I think my only option now is to wait for another 2 or 3 days and if my AF still hasn't started to do another HPT. Anyone had something like this happen to them before? Argh - it's so frustrating and confusing!! Angry

victoria401 · 11/02/2015 10:28

I don't want to lose my lifestyle, my house... I still have hope that the guy I couldn't get enough of in 2006 is still in there somewhere....

victoria401 · 11/02/2015 10:32

Currently experiencing odd bleeding too banana. Ive had false starts several times over the 2 years I've been off bc. Ive no idea what the cause is...

BananaRaces · 11/02/2015 10:38

Thanks victoria, I'm so sorry to drop my random talk of odd bleeding into the middle of people offering you help. I didn't read to the end of the thread before I posted! Maybe what your DH needs is a big shake-up of some sort... Now I would never be so mean as to suggest accidentally breaking someone's gaming console, but... Grin

MarysPrayer · 11/02/2015 10:38

Could I just offer another perspective? Please don't flame me anyone . .

Victoria, your fella is probably feeling very inadequate and may be blaming himself for not making you pregnant. Men are generally rubbish at acknowledging any bad feelings and are far more likely to retreat in their 'cave' and shut out the world. Don't get me wrong, I am totally on your side - you deserve so much more from him. I'm just concerned that, if you confronted him in the 'wrong' way (maybe when either you or him are feeling particularly low and tensions are running high) then he may simply retreat further. This is where Purdey's suggestion trying Relate would come in.

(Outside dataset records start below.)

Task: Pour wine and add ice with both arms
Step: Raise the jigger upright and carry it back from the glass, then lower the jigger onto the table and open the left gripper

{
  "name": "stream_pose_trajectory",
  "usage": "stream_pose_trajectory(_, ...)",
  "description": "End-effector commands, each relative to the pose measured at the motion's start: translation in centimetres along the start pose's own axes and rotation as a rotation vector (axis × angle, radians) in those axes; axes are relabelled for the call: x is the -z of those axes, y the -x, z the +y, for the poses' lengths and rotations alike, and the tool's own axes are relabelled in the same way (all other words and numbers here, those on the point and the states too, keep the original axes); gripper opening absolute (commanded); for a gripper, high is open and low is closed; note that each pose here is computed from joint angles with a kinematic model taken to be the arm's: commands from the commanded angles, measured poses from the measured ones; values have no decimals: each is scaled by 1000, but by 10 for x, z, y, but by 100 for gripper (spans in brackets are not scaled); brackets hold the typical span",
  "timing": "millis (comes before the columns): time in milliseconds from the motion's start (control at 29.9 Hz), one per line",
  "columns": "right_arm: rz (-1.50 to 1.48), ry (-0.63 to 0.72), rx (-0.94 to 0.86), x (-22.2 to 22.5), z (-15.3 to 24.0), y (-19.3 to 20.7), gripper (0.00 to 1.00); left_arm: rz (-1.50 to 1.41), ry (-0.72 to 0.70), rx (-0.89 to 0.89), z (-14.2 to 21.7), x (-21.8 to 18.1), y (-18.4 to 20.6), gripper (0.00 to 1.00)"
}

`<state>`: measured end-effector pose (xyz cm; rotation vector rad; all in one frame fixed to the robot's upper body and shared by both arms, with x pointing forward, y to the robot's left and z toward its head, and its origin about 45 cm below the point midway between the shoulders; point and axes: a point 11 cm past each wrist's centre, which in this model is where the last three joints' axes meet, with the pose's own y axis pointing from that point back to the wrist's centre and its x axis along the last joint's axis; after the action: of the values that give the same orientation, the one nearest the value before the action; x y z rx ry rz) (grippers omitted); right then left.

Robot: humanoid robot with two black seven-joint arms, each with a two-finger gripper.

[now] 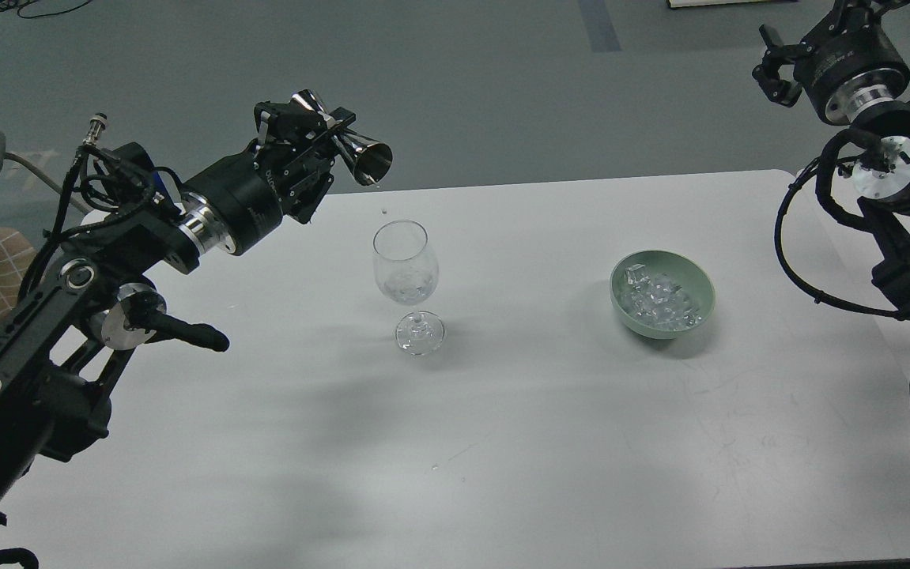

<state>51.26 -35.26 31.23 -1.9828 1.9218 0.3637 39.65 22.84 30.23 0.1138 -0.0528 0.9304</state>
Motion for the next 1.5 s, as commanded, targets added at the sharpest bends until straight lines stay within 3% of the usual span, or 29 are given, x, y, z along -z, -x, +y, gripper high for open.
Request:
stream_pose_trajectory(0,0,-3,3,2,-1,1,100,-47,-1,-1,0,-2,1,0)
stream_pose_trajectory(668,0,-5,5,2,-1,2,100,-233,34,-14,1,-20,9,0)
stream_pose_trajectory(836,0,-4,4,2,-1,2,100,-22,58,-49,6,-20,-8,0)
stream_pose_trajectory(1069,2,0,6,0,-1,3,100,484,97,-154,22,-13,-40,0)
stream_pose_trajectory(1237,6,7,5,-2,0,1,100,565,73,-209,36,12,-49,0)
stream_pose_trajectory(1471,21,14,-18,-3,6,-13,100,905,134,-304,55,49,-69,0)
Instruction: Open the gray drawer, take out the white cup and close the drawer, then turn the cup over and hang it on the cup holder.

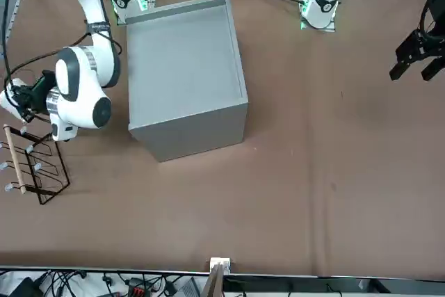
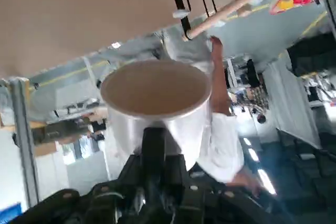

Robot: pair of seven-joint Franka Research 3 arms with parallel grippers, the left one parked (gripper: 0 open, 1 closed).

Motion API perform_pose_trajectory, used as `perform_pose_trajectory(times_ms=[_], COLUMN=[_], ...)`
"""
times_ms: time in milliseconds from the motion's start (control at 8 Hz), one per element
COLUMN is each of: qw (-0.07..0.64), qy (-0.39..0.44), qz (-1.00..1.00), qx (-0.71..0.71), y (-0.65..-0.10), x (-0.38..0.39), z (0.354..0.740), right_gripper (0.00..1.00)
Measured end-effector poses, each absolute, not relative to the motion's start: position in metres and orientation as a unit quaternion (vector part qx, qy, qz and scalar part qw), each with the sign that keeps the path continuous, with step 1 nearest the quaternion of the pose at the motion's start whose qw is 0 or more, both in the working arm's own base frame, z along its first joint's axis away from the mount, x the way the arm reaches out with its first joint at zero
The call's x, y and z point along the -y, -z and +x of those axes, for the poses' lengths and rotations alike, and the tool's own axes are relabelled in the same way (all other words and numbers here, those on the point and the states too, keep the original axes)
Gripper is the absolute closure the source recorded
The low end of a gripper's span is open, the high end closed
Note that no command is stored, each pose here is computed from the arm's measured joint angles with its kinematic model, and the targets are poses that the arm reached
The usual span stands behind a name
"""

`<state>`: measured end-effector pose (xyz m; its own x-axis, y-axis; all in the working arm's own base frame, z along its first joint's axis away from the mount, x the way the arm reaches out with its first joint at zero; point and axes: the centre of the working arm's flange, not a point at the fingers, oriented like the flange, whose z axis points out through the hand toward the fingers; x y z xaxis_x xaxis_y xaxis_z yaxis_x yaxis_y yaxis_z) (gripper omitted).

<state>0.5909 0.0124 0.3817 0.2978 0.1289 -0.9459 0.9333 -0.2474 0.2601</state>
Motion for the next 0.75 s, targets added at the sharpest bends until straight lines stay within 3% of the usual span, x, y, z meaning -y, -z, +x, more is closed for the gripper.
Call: perform_pose_trajectory(times_ms=[750], qw=[0.556], qy=[0.48], qz=[0.534], qx=[-0.419], y=[-0.329], x=[0.002], z=[0.608], right_gripper=[0.8])
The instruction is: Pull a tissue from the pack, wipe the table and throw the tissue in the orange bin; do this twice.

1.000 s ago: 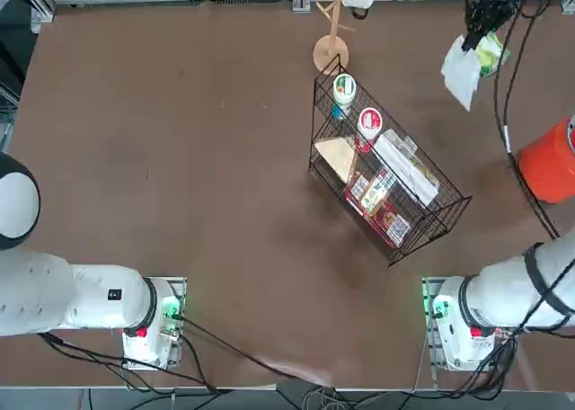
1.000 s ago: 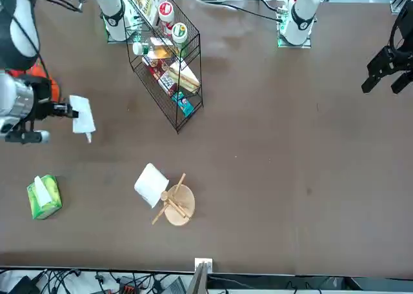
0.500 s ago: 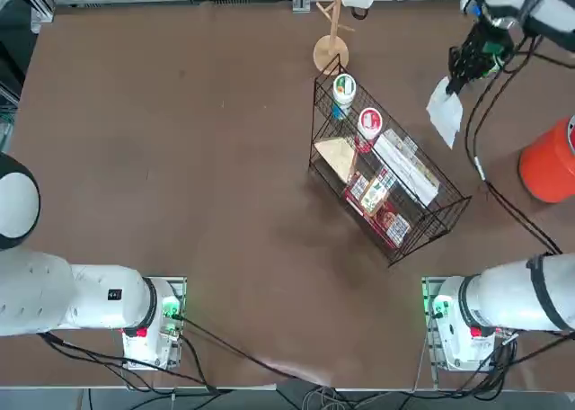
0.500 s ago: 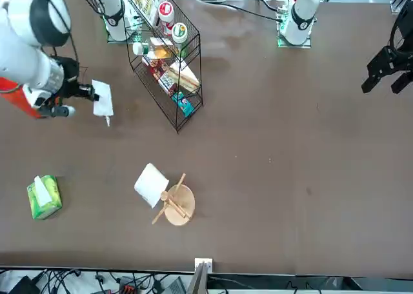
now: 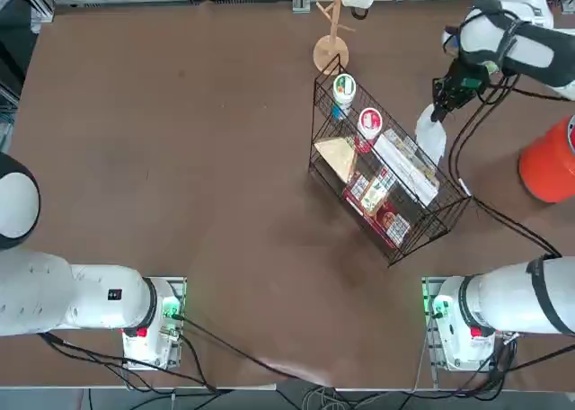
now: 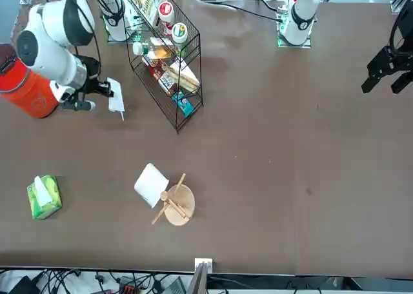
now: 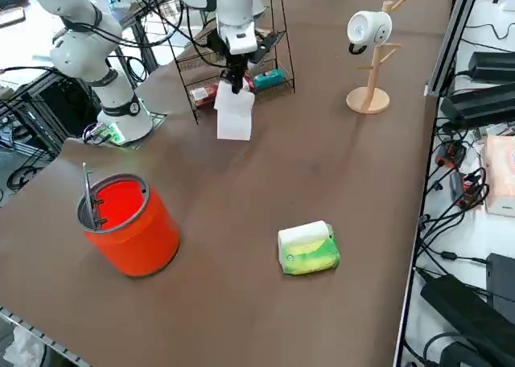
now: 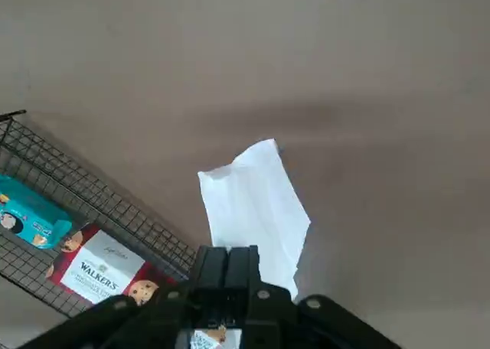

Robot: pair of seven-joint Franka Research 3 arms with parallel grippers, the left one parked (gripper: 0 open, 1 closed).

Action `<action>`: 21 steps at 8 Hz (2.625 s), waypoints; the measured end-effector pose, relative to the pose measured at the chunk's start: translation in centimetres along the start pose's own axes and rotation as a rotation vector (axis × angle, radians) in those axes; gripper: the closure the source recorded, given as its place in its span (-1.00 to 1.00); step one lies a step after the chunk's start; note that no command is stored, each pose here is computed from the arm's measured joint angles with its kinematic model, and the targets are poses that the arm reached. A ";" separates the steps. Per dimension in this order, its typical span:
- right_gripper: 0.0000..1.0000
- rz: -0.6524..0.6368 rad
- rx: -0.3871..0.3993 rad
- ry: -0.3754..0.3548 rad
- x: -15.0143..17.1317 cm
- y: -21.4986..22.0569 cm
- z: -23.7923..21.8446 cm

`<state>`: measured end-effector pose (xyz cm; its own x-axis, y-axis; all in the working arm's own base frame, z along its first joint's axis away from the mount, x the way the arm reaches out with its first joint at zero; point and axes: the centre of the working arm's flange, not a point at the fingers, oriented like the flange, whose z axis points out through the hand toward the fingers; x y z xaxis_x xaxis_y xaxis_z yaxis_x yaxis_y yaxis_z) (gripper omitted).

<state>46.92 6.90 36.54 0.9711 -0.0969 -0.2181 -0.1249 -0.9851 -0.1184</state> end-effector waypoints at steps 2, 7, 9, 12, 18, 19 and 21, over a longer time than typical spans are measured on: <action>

There must be a good bond between you, as you have been together for so long. But, as others have said, you need to be at your strongest before having children. I heard someone say once that "a baby is not a sticking plaster for all the wounds in your relationship, it is a magnifying glass." This is sooo true. Dh and I are very lucky to have a good marriage but we have never sniped and bickered at one another so much since dd was born.

I really hope you can work something out and be happy again. Sod the hugs, have some Cake and Wine xxxx

victoria401 · 11/02/2015 10:53

Thanks for everything girlies :-)

We may now resume talking about banana and I's random bleeding patterns Grin

NorthernStep · 11/02/2015 11:13

Wow, you lot are talkative, I try and pop back as often as i can but pages of comments have gone by! I must try harder!

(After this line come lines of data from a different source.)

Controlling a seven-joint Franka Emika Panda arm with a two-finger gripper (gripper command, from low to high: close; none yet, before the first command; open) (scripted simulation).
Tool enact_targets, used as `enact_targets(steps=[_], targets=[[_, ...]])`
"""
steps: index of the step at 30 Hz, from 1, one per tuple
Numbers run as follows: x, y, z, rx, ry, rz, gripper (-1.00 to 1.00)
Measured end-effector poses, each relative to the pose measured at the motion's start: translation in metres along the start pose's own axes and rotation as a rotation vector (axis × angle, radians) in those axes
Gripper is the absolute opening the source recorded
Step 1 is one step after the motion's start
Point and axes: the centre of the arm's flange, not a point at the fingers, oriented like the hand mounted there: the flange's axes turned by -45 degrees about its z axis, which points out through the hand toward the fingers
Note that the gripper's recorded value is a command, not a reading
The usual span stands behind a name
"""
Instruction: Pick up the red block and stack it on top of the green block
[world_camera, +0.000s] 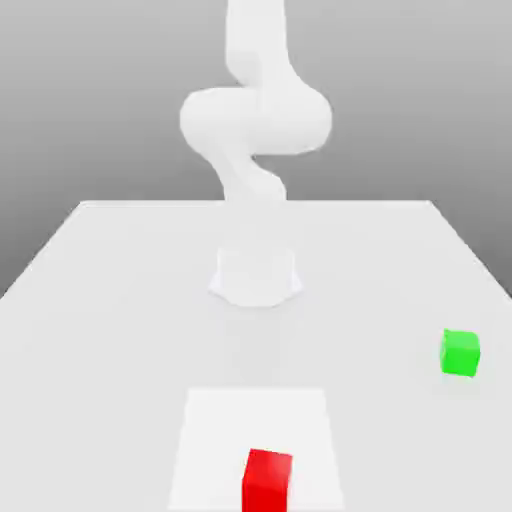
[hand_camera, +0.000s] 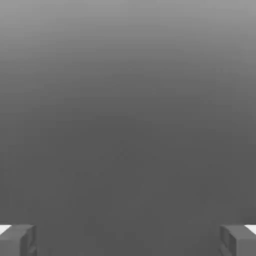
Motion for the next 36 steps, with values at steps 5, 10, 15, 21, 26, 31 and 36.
enact_targets(steps=[5,10,15,21,26,31,36], targets=[[-0.011,-0.004,0.100,-0.026,-0.145,0.027,0.00],[-0.040,-0.005,0.193,-0.045,-0.286,0.054,0.00],[-0.086,-0.005,0.277,-0.058,-0.426,0.083,0.00],[-0.161,-0.007,0.364,-0.067,-0.594,0.120,0.00],[-0.230,-0.009,0.420,-0.068,-0.714,0.150,0.00],[-0.268,-0.009,0.460,-0.068,-0.726,0.153,-1.00],[-0.272,-0.009,0.465,-0.068,-0.725,0.153,-1.00]])
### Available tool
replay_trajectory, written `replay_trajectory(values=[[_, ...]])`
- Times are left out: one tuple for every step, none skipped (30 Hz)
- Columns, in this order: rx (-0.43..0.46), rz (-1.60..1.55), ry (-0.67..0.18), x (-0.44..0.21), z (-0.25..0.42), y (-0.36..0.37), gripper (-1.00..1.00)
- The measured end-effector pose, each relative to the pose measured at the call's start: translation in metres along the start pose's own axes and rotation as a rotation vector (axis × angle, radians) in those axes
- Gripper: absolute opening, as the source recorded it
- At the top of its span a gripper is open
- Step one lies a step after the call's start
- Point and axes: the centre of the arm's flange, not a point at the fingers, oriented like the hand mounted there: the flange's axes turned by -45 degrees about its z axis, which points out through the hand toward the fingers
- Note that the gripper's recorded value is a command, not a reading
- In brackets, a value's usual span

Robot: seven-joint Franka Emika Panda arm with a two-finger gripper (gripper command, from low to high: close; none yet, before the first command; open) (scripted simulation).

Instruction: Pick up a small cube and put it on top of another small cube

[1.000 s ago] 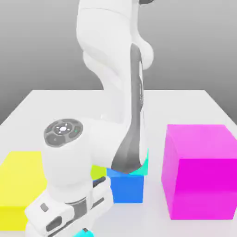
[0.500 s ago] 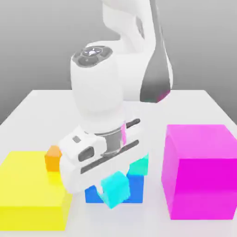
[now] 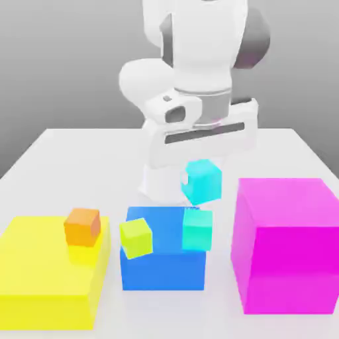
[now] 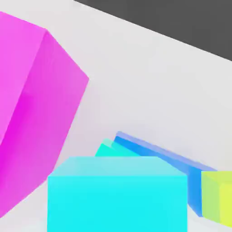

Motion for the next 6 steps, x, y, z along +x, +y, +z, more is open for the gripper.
replay_trajectory(values=[[-0.002, 0.002, 0.0, 0.0, 0.011, 0.0, -1.0], [-0.003, 0.003, 0.0, -0.001, 0.023, 0.0, -1.0], [-0.004, 0.003, -0.001, -0.002, 0.035, -0.001, -1.0], [-0.005, 0.003, -0.001, -0.002, 0.041, -0.001, 1.0], [-0.005, 0.003, -0.001, -0.002, 0.041, -0.001, 1.0], [-0.005, 0.003, -0.001, -0.002, 0.041, -0.001, 1.0]])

Anyway… so, obviously when I’m ovulating DH is ill. Like 102? temperature ill and while he tried his best to DTD last night it just wasn’t happening. It might have been a day late anyway as I peed on my ov stick on Monday afternoon and there was a very solid line, but then we went to watch Phoenix Nights Live in Manchester and didn’t get back home until past midnight. I still had work Tuesday morning so sex was not happening.

So I can hope that we sent enough swimmers up there on Fri/Sat/Sun and pray one’s feeling up for a challenge but I have a feeling I’ll be hopping on the March bus. But it’s not over until AF shows her face so I can still cross my fingers.

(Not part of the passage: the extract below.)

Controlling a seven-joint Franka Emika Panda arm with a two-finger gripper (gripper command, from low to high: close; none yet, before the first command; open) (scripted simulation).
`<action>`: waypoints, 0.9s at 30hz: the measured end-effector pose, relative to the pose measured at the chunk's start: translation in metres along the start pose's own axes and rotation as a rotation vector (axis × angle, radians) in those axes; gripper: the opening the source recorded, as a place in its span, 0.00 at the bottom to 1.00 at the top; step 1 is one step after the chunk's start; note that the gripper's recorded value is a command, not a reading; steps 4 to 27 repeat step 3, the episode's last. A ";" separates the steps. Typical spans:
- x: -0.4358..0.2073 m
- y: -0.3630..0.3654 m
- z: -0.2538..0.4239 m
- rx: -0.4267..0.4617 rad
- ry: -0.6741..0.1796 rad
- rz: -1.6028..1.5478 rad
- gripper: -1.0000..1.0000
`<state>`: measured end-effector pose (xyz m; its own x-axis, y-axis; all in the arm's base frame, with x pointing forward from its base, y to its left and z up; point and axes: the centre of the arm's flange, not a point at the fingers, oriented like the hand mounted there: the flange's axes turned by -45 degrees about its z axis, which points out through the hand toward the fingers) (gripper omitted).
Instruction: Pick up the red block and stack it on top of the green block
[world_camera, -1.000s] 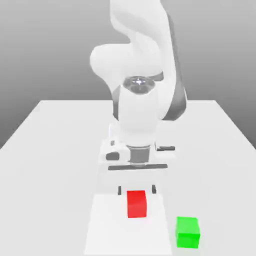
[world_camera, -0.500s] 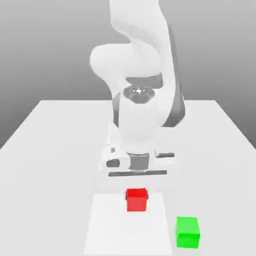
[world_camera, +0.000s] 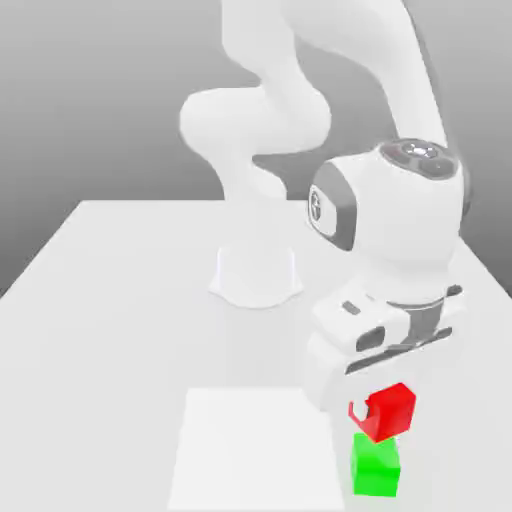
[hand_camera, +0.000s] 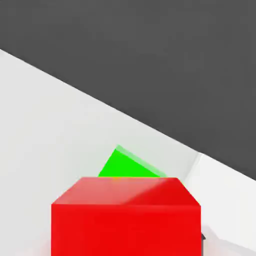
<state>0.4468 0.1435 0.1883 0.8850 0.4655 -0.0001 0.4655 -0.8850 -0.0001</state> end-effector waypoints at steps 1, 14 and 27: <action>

I think DH has been a bit taken aback but the amount of sex there has been (I absolutely had a schedule!) but I’ve told him until the end of the month he can set the pace then we’re back to the schedule. Pretty sure once he’s used to it he won’t be complaining about all the sex.

kissinggiraffe · 11/02/2015 11:23

Bollocks. Bfn on a frer and a clear blue plus this morning.....I was so certain I was going to get bfps.
Oh well just have to wait for af now.
I'm heading to the march bus, hoping I don't see many of you there.

spinningirl10 · 11/02/2015 11:24

I need your help please lovely ladies. I've had our results back. My AMH was 11 which is apparently ok for my age? All other bloods were also ok.
Dp however has 13 million sperm when it should be about 39million. Help please, what can he take to improve this? Doc said vitamin C ?and wellman conception vits. I've read that Brazil nuts are good but what else. He's happy to take anything.
Got Accupuncture this afternoon so I'll ask her advice also.

Oh and Purdey, can I ask how much your ivf was please. It's £4,000 where I am.